[DATA EXCERPT Boundary: Start]

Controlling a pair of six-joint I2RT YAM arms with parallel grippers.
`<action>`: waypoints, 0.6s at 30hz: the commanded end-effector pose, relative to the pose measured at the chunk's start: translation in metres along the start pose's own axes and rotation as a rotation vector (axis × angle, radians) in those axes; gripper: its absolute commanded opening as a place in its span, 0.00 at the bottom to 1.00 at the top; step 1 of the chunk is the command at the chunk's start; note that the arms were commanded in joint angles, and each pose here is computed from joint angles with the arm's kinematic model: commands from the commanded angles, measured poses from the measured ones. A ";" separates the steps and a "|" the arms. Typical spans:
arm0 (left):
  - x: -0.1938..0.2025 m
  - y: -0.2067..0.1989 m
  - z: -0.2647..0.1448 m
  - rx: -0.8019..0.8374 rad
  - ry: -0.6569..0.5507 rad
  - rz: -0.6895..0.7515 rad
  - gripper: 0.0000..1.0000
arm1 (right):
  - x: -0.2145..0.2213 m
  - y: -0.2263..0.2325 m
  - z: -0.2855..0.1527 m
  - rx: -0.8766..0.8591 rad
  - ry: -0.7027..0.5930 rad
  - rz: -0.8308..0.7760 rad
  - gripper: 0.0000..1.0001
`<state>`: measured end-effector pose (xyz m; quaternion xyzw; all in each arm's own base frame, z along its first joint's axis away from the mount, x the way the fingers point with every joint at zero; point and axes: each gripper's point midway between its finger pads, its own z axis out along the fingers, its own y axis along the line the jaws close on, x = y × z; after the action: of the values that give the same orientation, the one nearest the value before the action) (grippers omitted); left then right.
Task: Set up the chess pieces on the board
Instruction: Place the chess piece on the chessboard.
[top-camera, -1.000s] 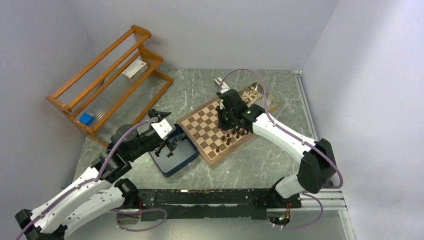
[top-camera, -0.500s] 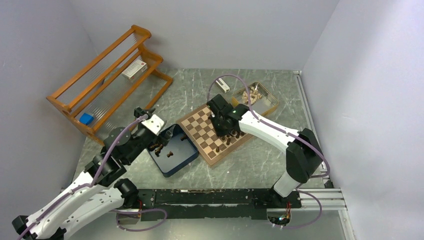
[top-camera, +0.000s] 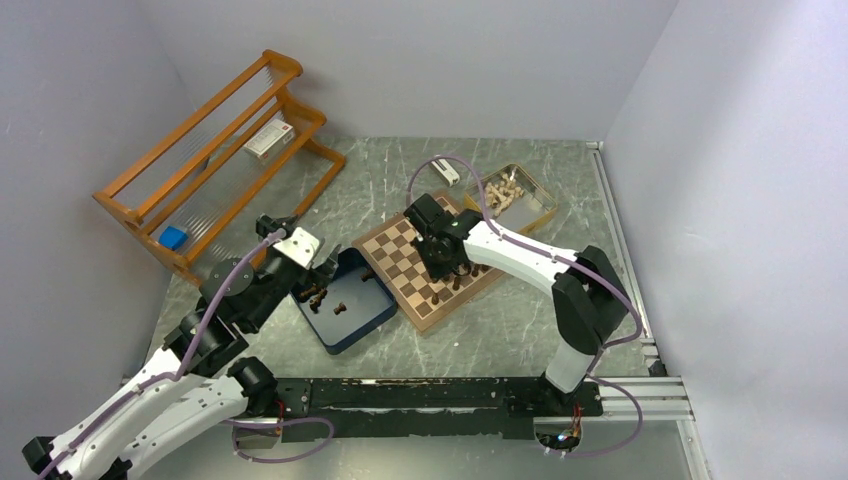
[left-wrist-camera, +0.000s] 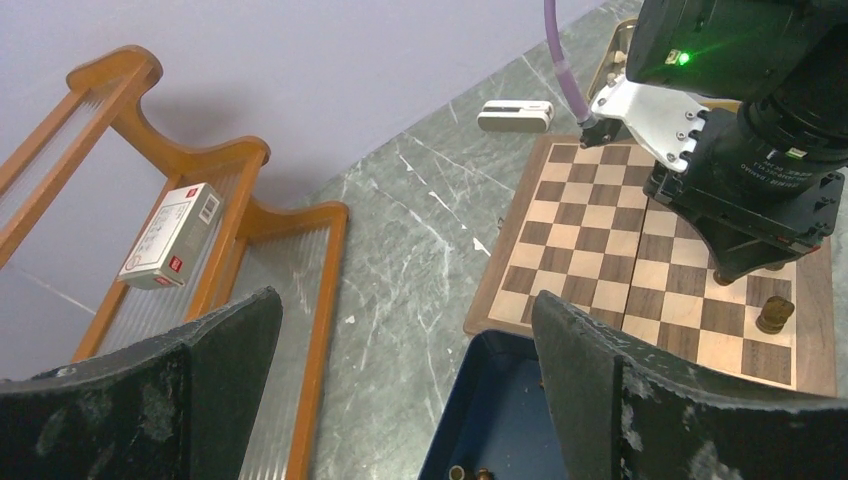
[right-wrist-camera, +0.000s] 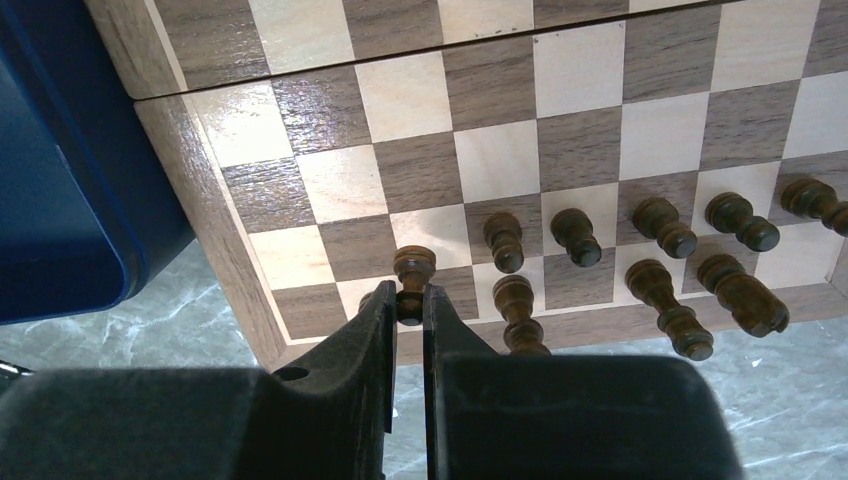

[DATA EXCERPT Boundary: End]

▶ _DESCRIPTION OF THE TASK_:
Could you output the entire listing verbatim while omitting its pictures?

▶ _RESULT_:
Controlling a pair of six-joint I2RT YAM arms with parallel grippers.
`<action>`: waypoints, 0.6s at 30hz: the commanded end-effector pose, relative to the pose measured at the chunk's start: translation in metres along the start pose's own axes and rotation as a rotation vector (axis × angle, radians) in those axes; gripper: its absolute commanded opening as a place in its span, 0.00 at the bottom to 1.00 at the top; step 1 of the chunk is the command at the chunk's start; note that the arms were commanded in joint angles, and each pose here is computed from joint angles with the arm's kinematic model: commands from the commanded angles, measured poses from the measured ones. A ";" separates the steps and a "|" the arms. Typical spans:
arm0 (left):
  - x: -0.1938..0.2025 m
  - y: -0.2067..0.1989 m
  - z: -0.2647..0.1448 m
  - rx: -0.8019..0.8374 rad
  - ry: -0.6569..0.5507 rad
  - rz: -0.6895..0.7515 rad
  - gripper: 0.0000..1.0000
arm1 (right):
  - x: -0.2145..0.2213 m
  - y: -0.2263..0.2325 m
  - z: -0.2855..0.1527 m
  - rx: -0.8766..0.8591 rad
  - ry: -0.7027..0.5930 rad
  - rz: -0.8308..0.7760 rad
  - gripper: 0.0000..1.0001
`<state>`: measured end-effector pose (xyz m; quaternion xyzw; all in each arm's own base frame, z along its first joint's axis away from the mount, x the way the fingers point with every joint at zero; point and axes: each gripper's point midway between its finger pads, its own z axis out along the fingers, its own y axis along the line the jaws close on, x = y × z; after the action: of the values that give the same orientation, the one nearest the value before the action) (grippers omitted); left then right.
Task: Set up the chess pieces on the board
Instruction: Place the chess piece on the chessboard.
[top-camera, -1.000s] 
[top-camera, -0.500s] 
[top-camera, +0.000s] 
[left-wrist-camera, +0.000s] 
[right-wrist-camera, +0.000s] 

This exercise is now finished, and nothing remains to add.